Lonzo Ball says on Zoom call with reporters, “I still can’t play basketball. I can’t run or jump.”

— Darnell Mayberry (@DarnellMayberry) September 27, 2022

Ball’s comments about his knee are concerning, to say the least, but that’s nothing new. What’s more alarming is that he went on to say that he can barely go up the stairs without pain.

“It’s every day. Even going up the stairs and stuff, it’s painful.”

Over his career, Ball has endured quite a bit in terms of injuries. At just 24 years old, one would think and hope he still has plenty of basketball left in the tank.

But, just in case he doesn’t, the Bulls come into this season well-prepared.

When Chicago drafted Arizona point guard Dalen Terry in the first round this year, some wondered why they would make a move like that. Terry is eerily similar to Ball, which is great to have another tall point guard who excels in all the little areas.

But, with Ayo Dosunmu, Coby White and Alex Caruso still on the roster, along with Ball, it started to look a little crowded in the back court.

Then, the Bulls also signed veteran Goran Dragic — which came as a surprise, too.

The Dragic signing truly put a different view on Ball’s future, because there was no way the Bulls were going into this season knowing Ball would play, while also keeping three other point guards (you could argue four) on the roster.

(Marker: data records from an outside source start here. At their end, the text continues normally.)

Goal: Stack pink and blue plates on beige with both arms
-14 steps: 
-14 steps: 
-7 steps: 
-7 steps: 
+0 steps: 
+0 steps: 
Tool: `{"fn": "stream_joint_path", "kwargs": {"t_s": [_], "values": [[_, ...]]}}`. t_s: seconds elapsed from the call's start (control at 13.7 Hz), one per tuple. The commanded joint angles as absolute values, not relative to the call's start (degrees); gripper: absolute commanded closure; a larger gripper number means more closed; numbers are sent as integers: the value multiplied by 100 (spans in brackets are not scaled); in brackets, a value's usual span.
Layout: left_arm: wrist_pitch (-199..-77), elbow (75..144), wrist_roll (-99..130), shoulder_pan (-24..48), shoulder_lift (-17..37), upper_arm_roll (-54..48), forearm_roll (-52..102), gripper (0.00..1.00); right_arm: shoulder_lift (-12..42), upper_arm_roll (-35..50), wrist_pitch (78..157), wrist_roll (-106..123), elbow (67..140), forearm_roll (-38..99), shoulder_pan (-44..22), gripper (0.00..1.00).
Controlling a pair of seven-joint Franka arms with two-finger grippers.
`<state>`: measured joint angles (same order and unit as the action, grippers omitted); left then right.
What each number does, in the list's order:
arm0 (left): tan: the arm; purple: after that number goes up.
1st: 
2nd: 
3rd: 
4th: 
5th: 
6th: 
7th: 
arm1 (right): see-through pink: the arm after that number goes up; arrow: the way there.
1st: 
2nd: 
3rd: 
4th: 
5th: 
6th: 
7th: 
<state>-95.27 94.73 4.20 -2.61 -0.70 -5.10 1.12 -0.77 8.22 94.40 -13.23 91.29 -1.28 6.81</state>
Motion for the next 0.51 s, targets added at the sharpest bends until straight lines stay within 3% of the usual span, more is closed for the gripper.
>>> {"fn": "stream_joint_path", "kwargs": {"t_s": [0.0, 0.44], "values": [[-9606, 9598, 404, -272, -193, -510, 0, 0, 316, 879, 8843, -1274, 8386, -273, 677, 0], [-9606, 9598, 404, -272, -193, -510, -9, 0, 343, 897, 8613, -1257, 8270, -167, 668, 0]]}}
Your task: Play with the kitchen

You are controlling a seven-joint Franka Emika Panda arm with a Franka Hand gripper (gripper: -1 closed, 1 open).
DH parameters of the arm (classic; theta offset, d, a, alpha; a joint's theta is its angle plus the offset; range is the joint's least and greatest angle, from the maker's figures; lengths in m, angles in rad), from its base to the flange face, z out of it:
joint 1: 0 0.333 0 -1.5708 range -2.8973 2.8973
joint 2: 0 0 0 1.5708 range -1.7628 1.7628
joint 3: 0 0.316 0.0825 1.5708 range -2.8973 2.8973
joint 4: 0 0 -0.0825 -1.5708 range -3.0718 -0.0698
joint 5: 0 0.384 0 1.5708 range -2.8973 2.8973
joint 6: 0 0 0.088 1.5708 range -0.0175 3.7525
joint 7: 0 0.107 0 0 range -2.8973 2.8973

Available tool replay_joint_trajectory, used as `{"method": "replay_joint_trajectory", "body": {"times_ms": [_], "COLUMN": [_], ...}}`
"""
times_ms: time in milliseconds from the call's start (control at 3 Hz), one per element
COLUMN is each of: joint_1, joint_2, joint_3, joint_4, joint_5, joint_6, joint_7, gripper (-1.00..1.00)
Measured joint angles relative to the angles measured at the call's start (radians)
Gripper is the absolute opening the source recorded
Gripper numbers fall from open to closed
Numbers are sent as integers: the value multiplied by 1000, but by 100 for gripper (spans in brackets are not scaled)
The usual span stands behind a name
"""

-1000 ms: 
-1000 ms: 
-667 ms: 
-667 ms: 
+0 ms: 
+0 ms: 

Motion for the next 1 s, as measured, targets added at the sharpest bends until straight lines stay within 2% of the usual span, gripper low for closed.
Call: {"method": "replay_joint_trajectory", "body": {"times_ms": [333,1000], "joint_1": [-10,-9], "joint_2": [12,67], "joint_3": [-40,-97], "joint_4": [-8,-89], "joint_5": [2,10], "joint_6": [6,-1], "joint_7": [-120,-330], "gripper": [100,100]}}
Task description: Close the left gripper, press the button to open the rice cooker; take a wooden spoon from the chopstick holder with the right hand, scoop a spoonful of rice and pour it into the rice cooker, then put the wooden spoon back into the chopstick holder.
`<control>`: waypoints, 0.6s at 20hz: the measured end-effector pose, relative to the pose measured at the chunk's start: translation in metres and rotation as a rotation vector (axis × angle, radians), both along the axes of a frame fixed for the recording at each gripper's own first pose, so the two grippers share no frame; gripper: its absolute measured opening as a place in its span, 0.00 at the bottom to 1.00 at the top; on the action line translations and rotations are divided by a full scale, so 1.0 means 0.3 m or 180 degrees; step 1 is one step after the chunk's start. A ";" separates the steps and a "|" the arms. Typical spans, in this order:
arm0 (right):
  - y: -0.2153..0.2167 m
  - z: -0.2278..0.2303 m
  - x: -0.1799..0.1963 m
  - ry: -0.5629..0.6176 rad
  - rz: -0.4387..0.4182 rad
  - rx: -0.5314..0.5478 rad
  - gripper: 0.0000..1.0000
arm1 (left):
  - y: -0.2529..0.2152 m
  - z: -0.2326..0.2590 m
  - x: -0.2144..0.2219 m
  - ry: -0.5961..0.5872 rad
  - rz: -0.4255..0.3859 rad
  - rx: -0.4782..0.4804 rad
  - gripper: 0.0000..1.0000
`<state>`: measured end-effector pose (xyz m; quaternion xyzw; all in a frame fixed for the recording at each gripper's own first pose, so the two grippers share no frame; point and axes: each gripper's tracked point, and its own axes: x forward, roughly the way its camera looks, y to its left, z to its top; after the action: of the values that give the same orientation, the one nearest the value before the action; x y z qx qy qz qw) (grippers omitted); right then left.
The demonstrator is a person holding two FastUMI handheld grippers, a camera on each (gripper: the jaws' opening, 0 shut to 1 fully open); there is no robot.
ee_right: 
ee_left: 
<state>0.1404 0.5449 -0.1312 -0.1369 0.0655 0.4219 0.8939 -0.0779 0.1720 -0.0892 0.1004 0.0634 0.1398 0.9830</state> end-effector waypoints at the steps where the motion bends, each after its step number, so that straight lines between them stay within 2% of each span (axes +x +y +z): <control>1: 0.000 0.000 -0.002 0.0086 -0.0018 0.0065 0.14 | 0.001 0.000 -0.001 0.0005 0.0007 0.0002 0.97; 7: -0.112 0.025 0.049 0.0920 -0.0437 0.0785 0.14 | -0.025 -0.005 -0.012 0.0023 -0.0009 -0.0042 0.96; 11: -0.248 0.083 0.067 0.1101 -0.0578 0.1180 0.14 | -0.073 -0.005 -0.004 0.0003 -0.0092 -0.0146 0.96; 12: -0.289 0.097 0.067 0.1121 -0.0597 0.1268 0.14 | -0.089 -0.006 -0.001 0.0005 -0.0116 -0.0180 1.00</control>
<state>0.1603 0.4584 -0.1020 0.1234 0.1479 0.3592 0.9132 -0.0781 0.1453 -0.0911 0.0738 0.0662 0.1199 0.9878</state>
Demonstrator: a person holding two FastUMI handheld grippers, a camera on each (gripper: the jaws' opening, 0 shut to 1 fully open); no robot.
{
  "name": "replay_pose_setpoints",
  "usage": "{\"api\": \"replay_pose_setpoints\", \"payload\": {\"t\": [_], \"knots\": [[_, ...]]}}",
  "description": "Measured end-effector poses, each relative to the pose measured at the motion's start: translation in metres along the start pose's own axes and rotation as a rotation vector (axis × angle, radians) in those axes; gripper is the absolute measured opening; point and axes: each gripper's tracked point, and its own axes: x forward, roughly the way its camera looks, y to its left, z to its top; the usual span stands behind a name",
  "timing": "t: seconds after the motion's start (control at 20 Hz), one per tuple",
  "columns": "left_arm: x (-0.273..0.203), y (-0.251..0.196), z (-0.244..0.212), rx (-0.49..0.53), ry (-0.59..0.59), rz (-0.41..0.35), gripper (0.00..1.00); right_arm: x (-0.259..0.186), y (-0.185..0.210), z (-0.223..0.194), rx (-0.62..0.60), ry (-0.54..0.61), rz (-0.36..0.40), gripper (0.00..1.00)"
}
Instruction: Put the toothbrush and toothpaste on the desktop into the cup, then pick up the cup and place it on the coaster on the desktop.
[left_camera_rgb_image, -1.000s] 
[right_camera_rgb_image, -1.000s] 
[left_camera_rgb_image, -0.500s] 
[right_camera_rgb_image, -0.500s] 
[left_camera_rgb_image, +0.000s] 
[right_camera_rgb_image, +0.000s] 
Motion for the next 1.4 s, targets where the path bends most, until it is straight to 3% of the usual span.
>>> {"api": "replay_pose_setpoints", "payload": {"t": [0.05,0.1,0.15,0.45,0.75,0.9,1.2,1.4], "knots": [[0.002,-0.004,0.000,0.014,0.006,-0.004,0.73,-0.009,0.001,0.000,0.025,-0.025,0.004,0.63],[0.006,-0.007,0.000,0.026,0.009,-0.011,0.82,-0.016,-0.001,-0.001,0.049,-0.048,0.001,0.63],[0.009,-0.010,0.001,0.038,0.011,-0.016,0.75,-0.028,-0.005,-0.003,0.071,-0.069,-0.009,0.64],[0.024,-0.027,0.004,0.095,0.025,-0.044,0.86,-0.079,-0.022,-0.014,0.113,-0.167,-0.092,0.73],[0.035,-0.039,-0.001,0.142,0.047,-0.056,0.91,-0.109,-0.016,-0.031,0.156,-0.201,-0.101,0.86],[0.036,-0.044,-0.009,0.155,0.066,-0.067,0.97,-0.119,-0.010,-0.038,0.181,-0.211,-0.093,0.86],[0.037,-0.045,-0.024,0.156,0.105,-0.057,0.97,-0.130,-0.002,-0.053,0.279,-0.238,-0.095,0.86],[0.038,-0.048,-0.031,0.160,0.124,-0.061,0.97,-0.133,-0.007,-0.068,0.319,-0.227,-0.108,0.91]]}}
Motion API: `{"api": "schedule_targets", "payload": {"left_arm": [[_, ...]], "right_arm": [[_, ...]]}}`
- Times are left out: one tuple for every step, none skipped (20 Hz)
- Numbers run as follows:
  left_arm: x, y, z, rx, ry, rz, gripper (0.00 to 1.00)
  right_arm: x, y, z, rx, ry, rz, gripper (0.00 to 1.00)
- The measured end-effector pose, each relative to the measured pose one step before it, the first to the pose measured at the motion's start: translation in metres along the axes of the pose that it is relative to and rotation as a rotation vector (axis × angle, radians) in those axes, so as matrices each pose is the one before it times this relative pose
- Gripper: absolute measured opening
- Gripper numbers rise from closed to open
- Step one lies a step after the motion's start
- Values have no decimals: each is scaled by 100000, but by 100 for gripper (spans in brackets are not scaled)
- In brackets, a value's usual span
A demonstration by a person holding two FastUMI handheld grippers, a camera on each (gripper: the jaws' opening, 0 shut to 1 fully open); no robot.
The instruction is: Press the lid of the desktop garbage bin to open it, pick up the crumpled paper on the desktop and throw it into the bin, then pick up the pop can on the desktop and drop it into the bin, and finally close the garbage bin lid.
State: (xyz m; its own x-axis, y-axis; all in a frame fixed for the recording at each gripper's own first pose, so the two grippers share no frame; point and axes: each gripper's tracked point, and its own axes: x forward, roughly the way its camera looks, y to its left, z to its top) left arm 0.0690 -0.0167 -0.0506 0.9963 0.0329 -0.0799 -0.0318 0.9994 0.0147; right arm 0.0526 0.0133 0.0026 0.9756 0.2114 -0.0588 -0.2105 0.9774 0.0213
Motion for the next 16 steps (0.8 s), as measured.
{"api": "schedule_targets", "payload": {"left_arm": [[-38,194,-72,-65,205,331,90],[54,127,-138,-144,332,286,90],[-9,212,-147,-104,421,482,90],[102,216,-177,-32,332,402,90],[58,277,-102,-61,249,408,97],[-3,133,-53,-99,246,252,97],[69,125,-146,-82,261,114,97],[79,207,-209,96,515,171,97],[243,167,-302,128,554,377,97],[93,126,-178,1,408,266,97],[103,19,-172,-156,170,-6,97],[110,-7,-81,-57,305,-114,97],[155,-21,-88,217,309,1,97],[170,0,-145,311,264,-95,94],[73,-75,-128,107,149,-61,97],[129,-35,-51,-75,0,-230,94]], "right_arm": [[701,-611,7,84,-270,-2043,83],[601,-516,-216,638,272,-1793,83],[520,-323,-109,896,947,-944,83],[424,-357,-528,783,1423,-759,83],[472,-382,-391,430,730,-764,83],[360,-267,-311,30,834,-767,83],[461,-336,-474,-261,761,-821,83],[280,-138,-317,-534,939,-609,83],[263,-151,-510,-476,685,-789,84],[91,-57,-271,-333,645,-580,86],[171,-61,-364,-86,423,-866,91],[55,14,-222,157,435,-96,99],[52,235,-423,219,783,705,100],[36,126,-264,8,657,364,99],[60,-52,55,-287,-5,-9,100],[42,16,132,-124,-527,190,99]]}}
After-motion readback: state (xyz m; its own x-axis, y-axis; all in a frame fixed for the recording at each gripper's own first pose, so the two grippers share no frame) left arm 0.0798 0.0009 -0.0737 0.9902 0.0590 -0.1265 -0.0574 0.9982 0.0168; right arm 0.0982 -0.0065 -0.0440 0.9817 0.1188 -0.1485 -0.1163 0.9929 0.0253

With Ball’s most recent update, and straight from himself, this offseason is shaping up to look like a wise one. The Bulls protected themselves by going into the season with plenty of point guard depth, including veteran depth with the Dragic signing.

Hopefully, Ball’s surgery will end successfully and with a positive trajectory from there on out. But in the mean time, the Bulls’ point guard depth is going to allow the team to breathe a bit easier while they wait for their star.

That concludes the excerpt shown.